Moreover, many patients with VVS or US report experiencing significant psychological distress or impaired functioning that are not suitably addressed by education or applied tension [9] [11] [32] . A multimodal intervention for these populations should ideally contribute to improved management of syncope by focusing on the psychological consequences, triggers and maintenance of syncope recurrence [23] .

2. Method

2.1. Objective of the Study

The purpose of the present exploratory Phase 1 study is to address certain methodological lacunae in previous studies, and to evaluate a structured multimodal strategy aimed at helping patients better manage their VVS or US and the psychological distress associated with it. To our knowledge, this is the first study examining a treatment for both VVS with or without a prodromal phase, and for US. The following hypotheses are presented: 1) the participants’ symptoms and the number of syncope/presyncope will show clinically and statistically significant reductions following treatment; 2) participants will report a statistically significant reduction of their anxiety and symptoms of depression following the therapeutic sessions; 3) participants will see their quality of life and their psychosocial functions improve following the intervention; 4) the improvements will be maintained at a 6-month follow-up, demonstrating stability over time.

2.2. Participants

Four participants with a VVS or US diagnosis participated in this study. To be eligible, participants had to be between 18 and 65 years of age and present recurrent VVS or US, involving at least two syncopal episodes, with or without a prodromal phase, occurring over the past two years. The VVS diagnosis was confirmed on the basis of medical expertise and/or via medical tests. Syncope was labelled “unexplained” when medical tests failed to confirm another diagnosis. Finally, during the initial telephone contact, participants had to report that their syncope adversely affected their psychological functioning and their daily lives. Participants were excluded from the study either after this initial contact or in the course of the intervention for the following reasons: 1) if their fainting episodes were diagnosed as originating from a) cardiac dysfunction; b) hypersensitivity of the carotid sinus; c) the presence of an auriculoventricular block, or d) epilepsy; 2) if they suffered from a serious physical or psychological disorder (e.g., deafness, chronic pain, cancer, schizophrenia); 3) if they could not understand or complete the questionnaire and, finally; 4) if no significant distress was observed at the beginning of the treatment Twenty-two patients were referred for the study (see Figure 1 for flow chart). Five patients refused to participate, and four were excluded after the initial contact. Out of the 13 patients who partook in the initial telephone contact, four were retained and became participants in the present study (see Table 1 for baseline characteristics of patients enrolled in the study).

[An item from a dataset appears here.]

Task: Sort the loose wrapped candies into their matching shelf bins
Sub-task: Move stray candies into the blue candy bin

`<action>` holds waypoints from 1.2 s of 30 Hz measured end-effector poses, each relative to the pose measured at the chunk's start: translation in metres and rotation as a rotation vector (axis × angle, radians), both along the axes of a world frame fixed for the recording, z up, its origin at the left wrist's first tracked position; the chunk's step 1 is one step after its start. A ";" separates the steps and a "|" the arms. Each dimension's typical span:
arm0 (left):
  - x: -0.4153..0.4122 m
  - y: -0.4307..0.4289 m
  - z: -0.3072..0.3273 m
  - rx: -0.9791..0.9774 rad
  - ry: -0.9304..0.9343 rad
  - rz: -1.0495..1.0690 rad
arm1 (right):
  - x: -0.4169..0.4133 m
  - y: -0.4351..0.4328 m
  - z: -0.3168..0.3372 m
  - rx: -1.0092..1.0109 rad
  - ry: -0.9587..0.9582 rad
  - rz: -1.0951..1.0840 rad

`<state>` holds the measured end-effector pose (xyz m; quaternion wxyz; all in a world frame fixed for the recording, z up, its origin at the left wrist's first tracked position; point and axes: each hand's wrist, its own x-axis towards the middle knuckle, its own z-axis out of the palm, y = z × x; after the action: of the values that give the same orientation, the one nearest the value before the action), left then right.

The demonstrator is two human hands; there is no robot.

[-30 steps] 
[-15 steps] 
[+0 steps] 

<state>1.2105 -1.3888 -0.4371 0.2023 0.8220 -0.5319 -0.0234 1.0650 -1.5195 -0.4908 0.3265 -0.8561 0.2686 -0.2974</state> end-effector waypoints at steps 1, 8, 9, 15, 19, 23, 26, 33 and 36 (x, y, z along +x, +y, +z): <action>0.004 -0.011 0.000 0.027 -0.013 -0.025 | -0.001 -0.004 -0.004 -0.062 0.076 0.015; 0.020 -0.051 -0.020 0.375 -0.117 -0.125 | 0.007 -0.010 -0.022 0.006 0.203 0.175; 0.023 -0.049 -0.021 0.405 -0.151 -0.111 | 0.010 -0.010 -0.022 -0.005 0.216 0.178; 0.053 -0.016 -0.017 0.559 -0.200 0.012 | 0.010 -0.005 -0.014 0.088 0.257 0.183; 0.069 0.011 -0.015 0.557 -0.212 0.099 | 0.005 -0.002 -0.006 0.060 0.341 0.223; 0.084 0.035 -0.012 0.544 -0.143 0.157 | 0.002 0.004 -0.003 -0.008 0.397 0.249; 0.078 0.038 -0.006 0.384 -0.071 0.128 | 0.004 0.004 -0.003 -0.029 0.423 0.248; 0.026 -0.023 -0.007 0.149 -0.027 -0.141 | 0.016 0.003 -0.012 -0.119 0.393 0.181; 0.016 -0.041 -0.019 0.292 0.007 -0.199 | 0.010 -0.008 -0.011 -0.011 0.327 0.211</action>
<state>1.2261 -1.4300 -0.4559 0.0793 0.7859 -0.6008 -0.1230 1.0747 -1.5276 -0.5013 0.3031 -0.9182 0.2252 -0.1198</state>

Two types of recruitment procedures were used to enroll participants in the study. First, cardiologists at the Montreal Heart Institute and the Hôpital du Sacré-Coeur de Montréal referred patients with a VVS or US diagnosis to the research team. A research assistant then contacted potential participants by phone so as to explain the specifics of the tudy in greater detail. The second approach consisted of mailing a letter describing the study to patients that had been diagnosed with either a VVS or US during the year prior to the study. The names of these patients were obtained by consulting the medical records of potential participants. These individuals were invited to contact the research assistant to obtain more information about the project.

3. Measures

The sociodemographic/medical questionnaire and the self-administered questionnaires were completed by participants two weeks before and after treatment, as well as at the 6-month follow up. Each participant was asked to take notes in a self-monitoring booklet in order to record data daily for the entire duration of treatment, and during the two weeks prior to the post-treatment evaluation, and the 6-month follow-up.

3.1. Self-Monitoring Booklet

Daily self-observations were made using a scale ranging from 0 to 100. These observations were used to establish

Figure 1. Flow of patients in the study.

Table 1. Case series of four patients with VVS or US referred for cognitive behavioural intervention.

Note. P = Participant; F = Female; M = Male; VVS = Vasovagal Syncope; US = Unexplained Syncope.

a baseline level before treatment (two weeks duration), as well as to make daily assessments during the multimodal intervention. The observations concerned: 1) the frequency of syncope and presyncope occurrence; 2) the degree of worry concerning the consequences of their syncope and presyncope; 3) the degree of hypervigilance in regard to physical sensations.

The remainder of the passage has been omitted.